═══ Records for this exercise

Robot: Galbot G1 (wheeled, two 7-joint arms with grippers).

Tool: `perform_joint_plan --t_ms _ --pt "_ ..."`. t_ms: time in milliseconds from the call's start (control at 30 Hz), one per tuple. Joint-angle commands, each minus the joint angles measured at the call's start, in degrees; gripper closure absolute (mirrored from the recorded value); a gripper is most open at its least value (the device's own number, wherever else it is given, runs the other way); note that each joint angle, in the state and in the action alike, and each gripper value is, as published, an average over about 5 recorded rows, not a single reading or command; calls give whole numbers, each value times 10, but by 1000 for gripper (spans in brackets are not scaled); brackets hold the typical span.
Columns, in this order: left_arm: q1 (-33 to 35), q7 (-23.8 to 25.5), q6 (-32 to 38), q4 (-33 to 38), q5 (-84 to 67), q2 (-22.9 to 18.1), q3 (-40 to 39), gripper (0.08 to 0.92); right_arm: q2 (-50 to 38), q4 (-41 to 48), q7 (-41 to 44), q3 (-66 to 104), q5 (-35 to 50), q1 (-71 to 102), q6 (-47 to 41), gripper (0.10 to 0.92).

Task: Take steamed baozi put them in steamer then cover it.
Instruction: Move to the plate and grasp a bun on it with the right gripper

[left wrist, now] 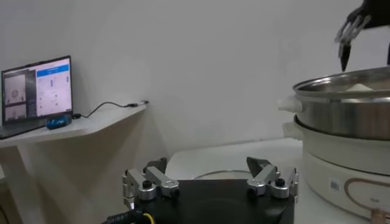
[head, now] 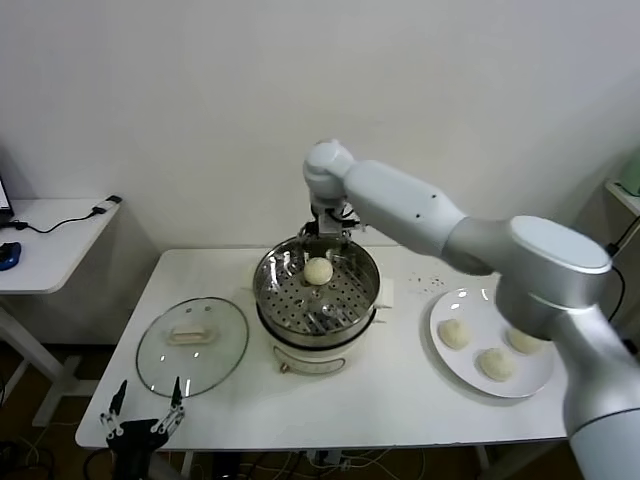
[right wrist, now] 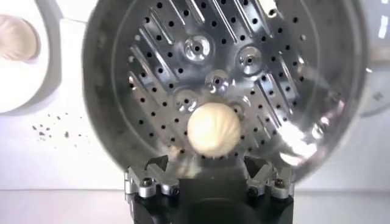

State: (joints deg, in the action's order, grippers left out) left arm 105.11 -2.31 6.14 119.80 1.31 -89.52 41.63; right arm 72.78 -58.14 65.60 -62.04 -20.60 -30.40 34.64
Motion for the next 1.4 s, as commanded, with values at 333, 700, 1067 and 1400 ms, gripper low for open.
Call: perform_joint_plan --t_ms 333,700,1067,1400 --pt "-14 2 -9 8 14 -6 -16 177 -389 -191 -54 -84 449 17 -510 203" --pt "-6 2 -5 5 15 -6 -13 177 -377 -81 1 76 317 229 -486 203" --pt "0 2 -1 -1 15 -6 -5 177 -296 38 19 133 240 301 -439 203" --pt "0 4 2 -3 13 -9 -5 177 -244 99 16 155 203 311 -416 203"
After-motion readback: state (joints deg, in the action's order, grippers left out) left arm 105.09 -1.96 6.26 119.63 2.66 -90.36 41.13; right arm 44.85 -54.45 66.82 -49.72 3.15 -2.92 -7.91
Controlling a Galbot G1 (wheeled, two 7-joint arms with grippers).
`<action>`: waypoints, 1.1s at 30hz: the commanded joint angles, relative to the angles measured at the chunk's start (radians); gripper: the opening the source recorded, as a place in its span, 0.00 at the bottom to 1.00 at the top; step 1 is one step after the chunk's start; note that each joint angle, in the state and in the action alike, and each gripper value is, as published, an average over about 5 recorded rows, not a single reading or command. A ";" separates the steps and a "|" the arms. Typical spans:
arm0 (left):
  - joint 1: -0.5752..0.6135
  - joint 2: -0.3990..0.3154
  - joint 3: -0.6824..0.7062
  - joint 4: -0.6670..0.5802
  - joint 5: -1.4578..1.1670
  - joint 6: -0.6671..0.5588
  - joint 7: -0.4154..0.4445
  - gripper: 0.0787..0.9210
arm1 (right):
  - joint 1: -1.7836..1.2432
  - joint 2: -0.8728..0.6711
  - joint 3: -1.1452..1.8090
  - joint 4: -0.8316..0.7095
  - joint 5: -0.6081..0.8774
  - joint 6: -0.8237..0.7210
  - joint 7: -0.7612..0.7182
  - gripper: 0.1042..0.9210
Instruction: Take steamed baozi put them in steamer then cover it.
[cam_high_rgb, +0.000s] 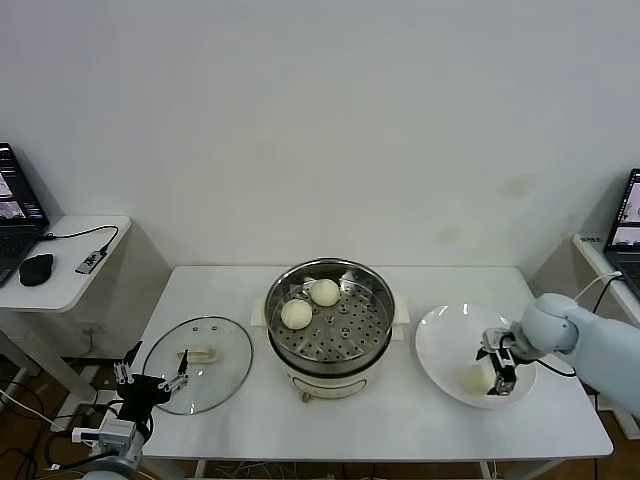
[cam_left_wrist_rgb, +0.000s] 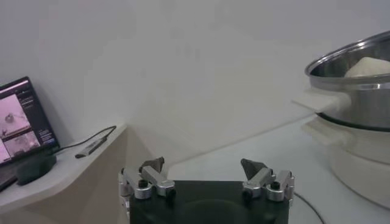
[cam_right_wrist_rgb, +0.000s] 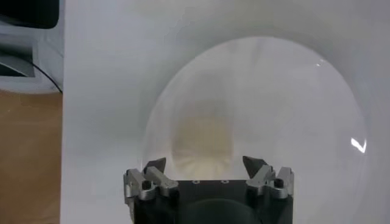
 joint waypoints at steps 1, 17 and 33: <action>-0.001 0.001 0.001 0.001 0.000 0.000 0.000 0.88 | -0.033 0.031 0.029 -0.039 -0.014 0.000 0.007 0.76; 0.003 0.001 -0.004 -0.008 0.000 0.000 0.000 0.88 | 0.015 0.018 0.017 -0.012 0.017 -0.012 -0.029 0.50; -0.012 0.008 0.011 -0.013 -0.006 0.000 0.001 0.88 | 0.594 -0.051 -0.201 0.053 0.266 -0.021 -0.087 0.45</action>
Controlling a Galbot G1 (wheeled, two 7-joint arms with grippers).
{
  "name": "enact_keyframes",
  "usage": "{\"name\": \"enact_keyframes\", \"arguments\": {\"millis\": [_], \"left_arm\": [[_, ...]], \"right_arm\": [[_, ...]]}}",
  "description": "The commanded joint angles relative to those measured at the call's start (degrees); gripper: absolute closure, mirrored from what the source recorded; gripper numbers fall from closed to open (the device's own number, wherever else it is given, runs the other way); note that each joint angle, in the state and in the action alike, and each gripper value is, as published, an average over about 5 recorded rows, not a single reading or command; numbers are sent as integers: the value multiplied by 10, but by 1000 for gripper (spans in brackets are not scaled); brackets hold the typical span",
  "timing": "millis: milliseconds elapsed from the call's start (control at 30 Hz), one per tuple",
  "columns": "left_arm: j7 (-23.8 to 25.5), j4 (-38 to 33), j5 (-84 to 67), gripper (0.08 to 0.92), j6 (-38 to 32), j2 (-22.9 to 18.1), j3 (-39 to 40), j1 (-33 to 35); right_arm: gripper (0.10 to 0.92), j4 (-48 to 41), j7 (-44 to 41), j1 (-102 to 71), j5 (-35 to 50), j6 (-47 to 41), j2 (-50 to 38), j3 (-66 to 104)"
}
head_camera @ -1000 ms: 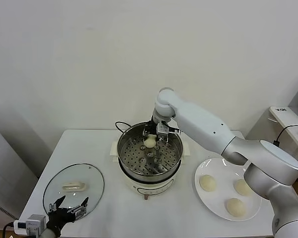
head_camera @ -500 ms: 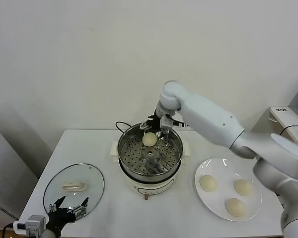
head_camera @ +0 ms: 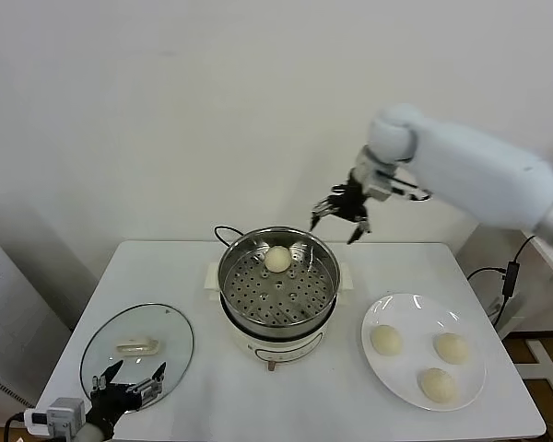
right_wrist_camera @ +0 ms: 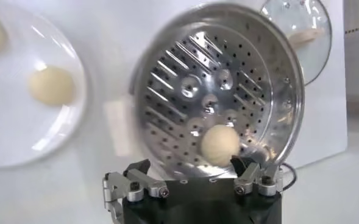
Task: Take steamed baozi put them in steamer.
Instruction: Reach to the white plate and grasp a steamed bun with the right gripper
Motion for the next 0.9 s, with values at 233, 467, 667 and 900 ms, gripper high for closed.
{"name": "enact_keyframes", "arguments": {"millis": [233, 467, 667, 900], "left_arm": [[-1, -3, -3, 177, -1, 0, 0, -3], [-2, -3, -2, 177, 0, -2, 2, -3], [-3, -3, -2, 177, 0, 1, 2, -4], [-4, -3, -3, 177, 1, 1, 1, -4]], "right_arm": [[203, 138, 62, 27, 150, -347, -199, -167], [203, 139, 112, -112, 113, -368, -212, -75], [203, 117, 144, -241, 81, -386, -205, 22], [203, 70, 144, -341, 27, -385, -177, 108]]}}
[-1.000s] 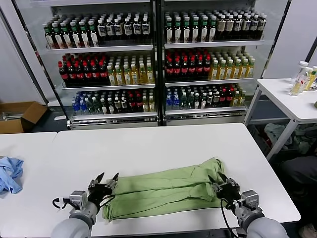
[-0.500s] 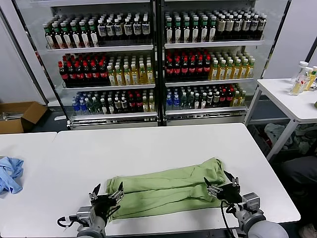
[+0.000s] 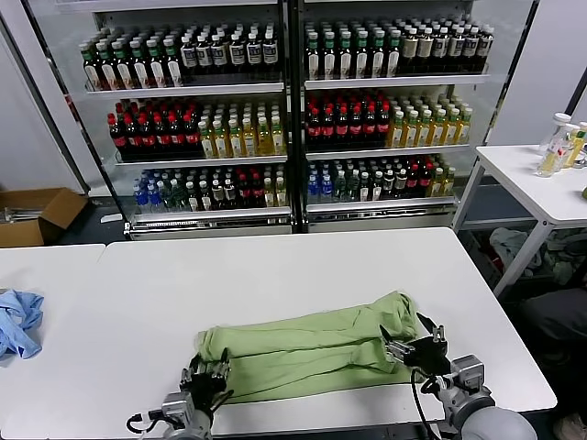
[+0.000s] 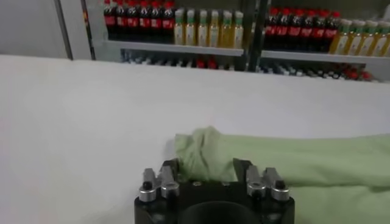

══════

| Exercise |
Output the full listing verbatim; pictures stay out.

| Solved problem |
Robot: Galbot G1 (wheeled, two 7-joint arms with grippers).

Tool: `perform_joint_plan --t_ms _ --pt "_ ..."`. t_ms: time in milliseconds from the call's start (control at 30 Hz), one per tuple. Joint-angle commands, each minus the joint angles measured at the call's start, in degrees; gripper closure absolute (mirrored from the recorded value); a gripper is most open at its least value (the device's own number, wherever else it is given, runs the other way); note that each joint angle, in the state and in the action alike, and each gripper value is, as published, an average over about 5 recorded rows, not a single reading or command; calls give whole numbers, each value times 10, but by 1000 for gripper (spans in brackets are not scaled); brackets hold the typical span.
Columns, in this order: left_arm: q1 (-33 to 35), q7 (-23.8 to 25.5), q6 (-32 to 38), q4 (-33 to 38), q5 (-84 to 67), q2 (-22.9 to 18.1), q3 (-40 to 39), gripper (0.08 to 0.92); right_arm: q2 (-50 to 38), q4 (-41 to 48), q7 (-41 to 44), q3 (-66 to 104), q5 (-35 to 50), q1 (-71 to 102), q6 (-47 to 41), gripper (0.10 to 0.92).

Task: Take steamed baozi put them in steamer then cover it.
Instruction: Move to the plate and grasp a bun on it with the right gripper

[left wrist, now] 
[head, now] 
[right wrist, now] 

State: (joints deg, in the action's order, grippers left out) left arm 105.11 -2.31 6.14 119.80 1.31 -89.52 41.63; right arm 72.78 -58.14 65.60 -62.04 -20.60 -30.40 34.64
Motion for the next 1.4 s, as commanded, with values at 333, 700, 1067 and 1400 ms, gripper low for open.
Call: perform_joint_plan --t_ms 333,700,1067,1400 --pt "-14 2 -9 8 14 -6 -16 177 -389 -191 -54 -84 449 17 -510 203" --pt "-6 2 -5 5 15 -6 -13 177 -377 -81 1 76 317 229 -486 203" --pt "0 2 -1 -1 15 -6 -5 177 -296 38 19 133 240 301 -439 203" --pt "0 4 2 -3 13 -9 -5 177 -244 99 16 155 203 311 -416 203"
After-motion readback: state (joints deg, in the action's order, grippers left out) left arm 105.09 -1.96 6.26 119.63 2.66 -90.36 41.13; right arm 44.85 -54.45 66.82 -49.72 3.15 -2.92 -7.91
Controlling a Galbot G1 (wheeled, two 7-joint arms with grippers).
`<action>`: waypoints, 1.1s at 30hz: the commanded joint angles, relative to the angles measured at the chunk's start (radians); gripper: the opening the source recorded, as a place in its span, 0.00 at the bottom to 1.00 at the top; step 1 is one step after the chunk's start; note that each joint angle, in the state and in the action alike, and each gripper value is, as published, an average over about 5 recorded rows, not a single reading or command. A ";" separates the steps and a "|" the arms. Typical spans:
arm0 (left):
  - joint 1: -0.5752..0.6135
  - joint 2: -0.3990..0.3154
  - joint 3: -0.6824..0.7062
  - joint 4: -0.6670..0.5802
  - joint 5: -1.4578..1.1670
  - joint 6: -0.6671..0.5588
  - joint 7: -0.4154..0.4445
  - gripper: 0.0787..0.9210
arm1 (right):
  - joint 1: -1.7836..1.2432
  - joint 2: -0.8728..0.6711
  - joint 3: -1.1452..1.8090
  - joint 4: -0.8316..0.7095
  - joint 5: -0.6081..0.8774
  - joint 6: -0.8237..0.7210
  - joint 7: -0.7612..0.7182
  - gripper: 0.1042..0.9210
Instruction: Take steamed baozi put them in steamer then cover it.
[cam_high_rgb, +0.000s] 
[cam_left_wrist_rgb, +0.000s] 
[cam_right_wrist_rgb, +0.000s] 
 joint waypoints at steps 1, 17 and 33: <action>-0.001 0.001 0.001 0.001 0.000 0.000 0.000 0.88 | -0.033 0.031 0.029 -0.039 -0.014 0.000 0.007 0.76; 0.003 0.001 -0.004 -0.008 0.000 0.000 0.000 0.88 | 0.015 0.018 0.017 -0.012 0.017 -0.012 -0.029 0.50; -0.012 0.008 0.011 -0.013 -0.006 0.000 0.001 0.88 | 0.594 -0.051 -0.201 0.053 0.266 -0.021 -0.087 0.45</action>
Controlling a Galbot G1 (wheeled, two 7-joint arms with grippers).
{
  "name": "enact_keyframes",
  "usage": "{\"name\": \"enact_keyframes\", \"arguments\": {\"millis\": [_], \"left_arm\": [[_, ...]], \"right_arm\": [[_, ...]]}}",
  "description": "The commanded joint angles relative to those measured at the call's start (degrees); gripper: absolute closure, mirrored from what the source recorded; gripper numbers fall from closed to open (the device's own number, wherever else it is given, runs the other way); note that each joint angle, in the state and in the action alike, and each gripper value is, as published, an average over about 5 recorded rows, not a single reading or command; numbers are sent as integers: the value multiplied by 10, but by 1000 for gripper (spans in brackets are not scaled); brackets hold the typical span",
  "timing": "millis: milliseconds elapsed from the call's start (control at 30 Hz), one per tuple",
  "columns": "left_arm: j7 (-23.8 to 25.5), j4 (-38 to 33), j5 (-84 to 67), gripper (0.08 to 0.92), j6 (-38 to 32), j2 (-22.9 to 18.1), j3 (-39 to 40), j1 (-33 to 35); right_arm: gripper (0.10 to 0.92), j4 (-48 to 41), j7 (-44 to 41), j1 (-102 to 71), j5 (-35 to 50), j6 (-47 to 41), j2 (-50 to 38), j3 (-66 to 104)"
}
head_camera @ -1000 ms: 
head_camera @ -500 ms: 
head_camera @ +0 ms: 
right_wrist_camera @ +0 ms: 
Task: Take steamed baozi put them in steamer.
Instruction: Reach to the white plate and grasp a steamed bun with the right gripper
Motion for the next 0.9 s, with values at 233, 467, 667 and 900 ms, gripper high for closed.
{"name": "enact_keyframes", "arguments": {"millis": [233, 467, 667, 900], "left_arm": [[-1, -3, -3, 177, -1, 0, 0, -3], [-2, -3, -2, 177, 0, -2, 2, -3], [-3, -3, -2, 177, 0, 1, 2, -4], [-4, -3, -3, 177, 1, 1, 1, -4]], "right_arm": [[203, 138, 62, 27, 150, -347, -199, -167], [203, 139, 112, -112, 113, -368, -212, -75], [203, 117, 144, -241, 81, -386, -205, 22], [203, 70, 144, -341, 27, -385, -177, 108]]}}
[-1.000s] 
[-0.500s] 
[+0.000s] 
[+0.000s] 

Response complete; there is no more output.